In corsa per l’ambita Palma d’Oro al 76° Festival di Cannes, il regista Marco Bellocchio ci è sembrato più in forma che mai. Rapito, la sua ultima fatica, infatti, potrebbe essere quasi definito una summa di tutta la sua già di per sé importante e ricca filmografia, in quanto sono qui presenti praticamente tutte le tematiche che, nel corso degli anni, hanno reso grande il suo cinema. Ma andiamo per gradi.

La storia messa in scena, dunque, ci mostra fatti realmente accaduti. Ci troviamo nel quartiere ebraico di Bologna, nel 1958. Il piccolo Edgardo Mortara, appartenente a una famiglia assai numerosa, viene di punto in bianco portato via da casa sua: alcune autorità, per conto del papa, ritengono che il bambino, dal momento che era stato segretamente battezzato dalla sua balia quando era ancora in fasce, debba ricevere un’educazione cattolica e per questo dovrà essere trasferito in un collegio, lontano da casa.
I suoi genitori faranno di tutto per riavere il loro figlio e la loro battaglia diverrà ben presto un caso internazionale che andrà a minare il già debole potere pontificio.
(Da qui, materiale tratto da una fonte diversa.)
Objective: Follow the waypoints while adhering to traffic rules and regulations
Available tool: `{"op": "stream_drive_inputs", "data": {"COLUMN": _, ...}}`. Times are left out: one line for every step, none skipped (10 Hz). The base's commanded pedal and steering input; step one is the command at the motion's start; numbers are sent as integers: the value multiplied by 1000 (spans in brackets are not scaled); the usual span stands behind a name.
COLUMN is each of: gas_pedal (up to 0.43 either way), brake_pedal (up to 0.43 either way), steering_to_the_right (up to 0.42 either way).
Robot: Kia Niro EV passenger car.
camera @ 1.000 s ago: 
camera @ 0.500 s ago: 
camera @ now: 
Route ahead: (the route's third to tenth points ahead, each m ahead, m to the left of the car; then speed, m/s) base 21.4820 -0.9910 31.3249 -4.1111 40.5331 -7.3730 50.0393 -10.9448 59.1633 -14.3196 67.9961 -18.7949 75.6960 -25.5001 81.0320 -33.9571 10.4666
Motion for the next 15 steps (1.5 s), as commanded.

Lucido, incredibilmente curato nella sua messa in scena (forte anche di imponenti musiche e di ambientazioni ricostruite fin nel minimo dettaglio), Rapito contiene tutti gli elementi cari a Marco Bellocchio e, nel mostrarci un importante capitolo di storia italiana, analizza minuziosamente ognuno di essi.

La religione, la famiglia, la manipolazione psicologica. Tutto ciò viene coniugato in un lungometraggio imponente, maestoso, che, tuttavia, del lusso e dell’opulenza messe in scena ci mostra, al contempo, l’inesorabile e inevitabile declino.

La religione e il derivante fanatismo vengono messe qui potentemente sotto accusa. E, spesso e volentieri, anche con uno sguardo piuttosto ironico (perfettamente in linea con le numerose vignette contro il papa pubblicate in seguito al rapimento del giovane Edgardo). Al contempo – come accade sovente, appunto, nel Cinema di Bellocchio – vediamo come sia la religione stessa a manipolare le menti delle persone, e non solo per quanto riguarda l’educazione che viene impartita ai bambini in collegio.

La drammaticità degli eventi messi in scena, dunque, viene osservata, al contempo, con il giusto distacco nei confronti di ogni singolo personaggio, ognuno dei quali viene reso totalmente folle da ogni qualsivoglia dottrina.

E poi, al contempo, c’è la Storia. Non mancano, in Rapito, importanti riferimenti a tutti gli eventi che proprio in questi anni hanno contribuito a destabilizzare ulteriormente il potere papale. Una Bologna in rivolta, insieme, ovviamente, alla breccia di Porta Pia, vengono qui messe in scena in tutta la loro potenza.

Marco Bellocchio ha saputo dare la dovuta enfasi a determinati avvenimenti regalandoci scene mozzafiato, in cui immagini e musica ben sanno trasmettere lo spirito dell’epoca. Rapito è tutto questo. Marco Bellocchio, ancora una volta, ha colpito nel segno. E all’interno del già di per sé ricco concorso festivaliero si è fatto meritatamente onore.